===== Data to use

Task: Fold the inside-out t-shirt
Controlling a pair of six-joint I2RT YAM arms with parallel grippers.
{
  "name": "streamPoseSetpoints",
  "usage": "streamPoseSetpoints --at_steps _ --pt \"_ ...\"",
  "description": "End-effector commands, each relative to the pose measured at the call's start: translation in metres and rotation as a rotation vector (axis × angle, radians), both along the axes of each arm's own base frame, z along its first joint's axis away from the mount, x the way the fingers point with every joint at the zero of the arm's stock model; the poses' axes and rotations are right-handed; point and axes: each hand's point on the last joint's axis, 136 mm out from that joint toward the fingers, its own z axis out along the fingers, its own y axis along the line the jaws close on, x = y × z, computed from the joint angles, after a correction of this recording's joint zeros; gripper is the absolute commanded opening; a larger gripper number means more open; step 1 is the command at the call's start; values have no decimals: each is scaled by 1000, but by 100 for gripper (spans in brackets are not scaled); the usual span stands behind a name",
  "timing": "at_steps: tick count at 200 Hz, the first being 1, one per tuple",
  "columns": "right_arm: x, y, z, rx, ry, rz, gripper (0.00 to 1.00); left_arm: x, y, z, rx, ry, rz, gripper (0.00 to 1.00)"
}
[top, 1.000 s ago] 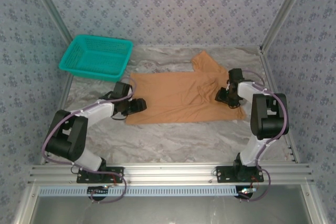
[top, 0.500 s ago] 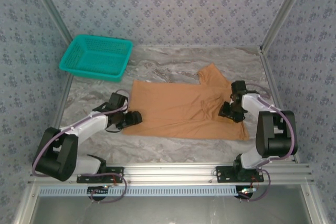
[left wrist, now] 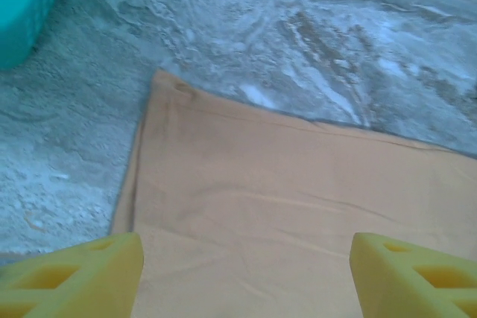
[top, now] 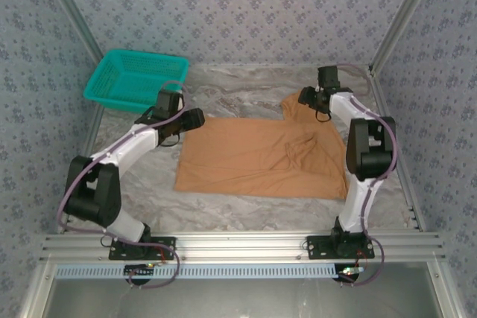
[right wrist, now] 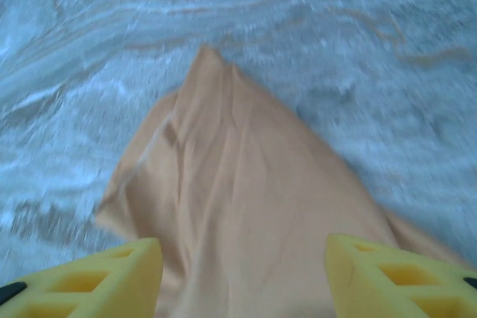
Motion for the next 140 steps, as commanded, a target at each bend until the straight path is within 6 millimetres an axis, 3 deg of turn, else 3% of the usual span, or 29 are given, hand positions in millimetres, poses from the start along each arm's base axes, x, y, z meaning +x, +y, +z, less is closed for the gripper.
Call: streamPoseSetpoints --at_steps 1,46,140 --pt "26 -3 -4 -24 -29 -38 62 18 4 10 41 -64 5 76" --pt "56 -6 -19 -100 -33 -13 62 26 6 -6 67 -45 -6 80" --pt "77 9 -50 -176 47 18 58 19 4 -19 80 1 -37 79"
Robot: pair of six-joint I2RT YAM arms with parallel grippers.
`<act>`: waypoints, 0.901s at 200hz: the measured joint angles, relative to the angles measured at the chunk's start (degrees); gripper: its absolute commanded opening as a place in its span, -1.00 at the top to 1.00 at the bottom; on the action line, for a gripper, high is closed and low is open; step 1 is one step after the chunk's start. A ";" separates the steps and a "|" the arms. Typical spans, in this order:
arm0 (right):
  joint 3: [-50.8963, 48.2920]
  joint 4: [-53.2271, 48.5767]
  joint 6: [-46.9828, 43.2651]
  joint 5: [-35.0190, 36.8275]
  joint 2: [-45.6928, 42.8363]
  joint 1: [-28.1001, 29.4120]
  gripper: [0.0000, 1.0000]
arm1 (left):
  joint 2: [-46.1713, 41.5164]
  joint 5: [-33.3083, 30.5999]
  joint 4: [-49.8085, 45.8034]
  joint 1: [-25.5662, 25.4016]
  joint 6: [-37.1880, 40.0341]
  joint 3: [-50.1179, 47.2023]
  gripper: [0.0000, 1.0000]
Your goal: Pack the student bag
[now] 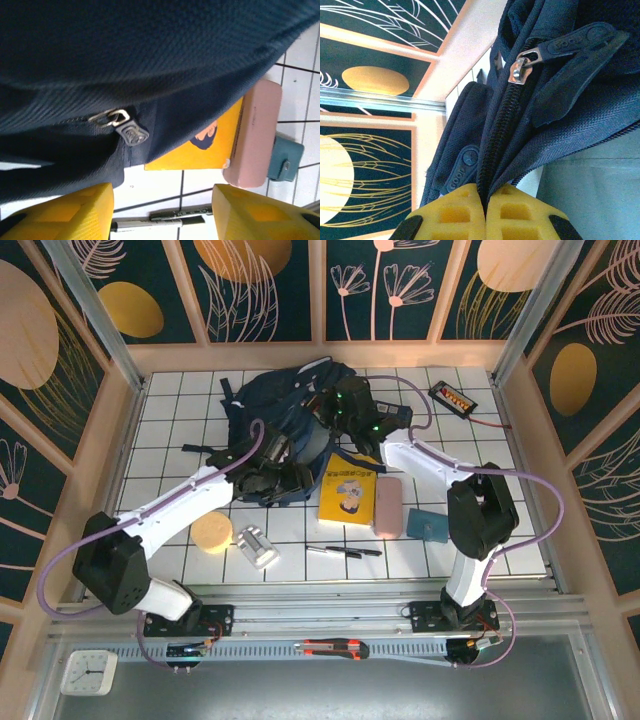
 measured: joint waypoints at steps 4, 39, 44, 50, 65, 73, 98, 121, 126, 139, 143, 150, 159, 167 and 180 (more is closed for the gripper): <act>0.00 0.00 0.02 0.07 0.00 0.11 1.00 | 0.20 -0.28 -0.07 0.00 0.15 0.07 -0.01; 0.00 0.02 0.22 0.42 0.00 1.20 1.00 | 0.92 -3.02 -0.26 0.00 1.60 0.31 0.18; 0.00 0.02 0.24 0.44 0.00 1.38 1.00 | 1.14 -3.37 -0.26 0.00 1.70 0.31 0.21; 0.00 0.02 0.28 0.57 0.00 1.60 1.00 | 1.38 -3.82 -0.28 0.00 1.88 0.31 0.23; 0.00 0.02 0.42 0.63 0.00 1.95 1.00 | 1.99 -4.85 -0.39 0.13 2.23 0.31 0.24; 0.00 0.00 0.44 0.79 0.00 1.99 1.00 | 2.21 -5.07 -0.42 0.20 2.43 0.31 0.24; 0.00 -0.02 0.44 1.03 0.00 1.99 1.00 | 2.29 -5.77 -0.81 0.83 3.54 0.28 0.14; 0.00 -0.09 0.44 1.01 0.00 1.99 1.00 | 1.97 -6.75 -1.49 1.68 4.35 -0.42 0.09; 0.00 -0.11 0.46 1.01 0.00 2.03 1.00 | 1.77 -7.02 -1.62 1.90 4.57 -0.63 0.08; 0.00 -0.31 0.68 0.98 0.00 2.21 1.00 | 1.11 -7.74 -1.90 2.38 4.79 -1.36 0.08; 0.00 -0.31 0.70 0.98 0.00 2.25 1.00 | 0.87 -7.87 -1.92 2.54 4.83 -1.62 0.08; -0.02 -0.31 0.83 0.96 0.00 2.38 1.00 | 0.59 -8.04 -2.10 2.75 4.98 -1.86 0.08; -0.02 -0.31 0.87 0.96 0.00 2.47 1.00 | 0.44 -8.33 -2.40 2.95 5.03 -1.92 0.08; -0.02 -0.28 0.94 0.96 0.00 2.62 1.00 | 0.37 -8.63 -2.58 3.04 5.18 -1.92 0.08; 0.00 -0.28 1.29 0.96 0.00 2.73 1.00 | 0.37 -9.03 -2.84 3.10 5.42 -1.92 0.08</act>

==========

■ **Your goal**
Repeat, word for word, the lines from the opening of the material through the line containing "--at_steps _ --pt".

■ **Result**
Task: Fold the inside-out t-shirt
Controlling a pair of six-joint I2RT YAM arms with parallel grippers.
{
  "name": "streamPoseSetpoints",
  "usage": "streamPoseSetpoints --at_steps _ --pt \"_ ...\"",

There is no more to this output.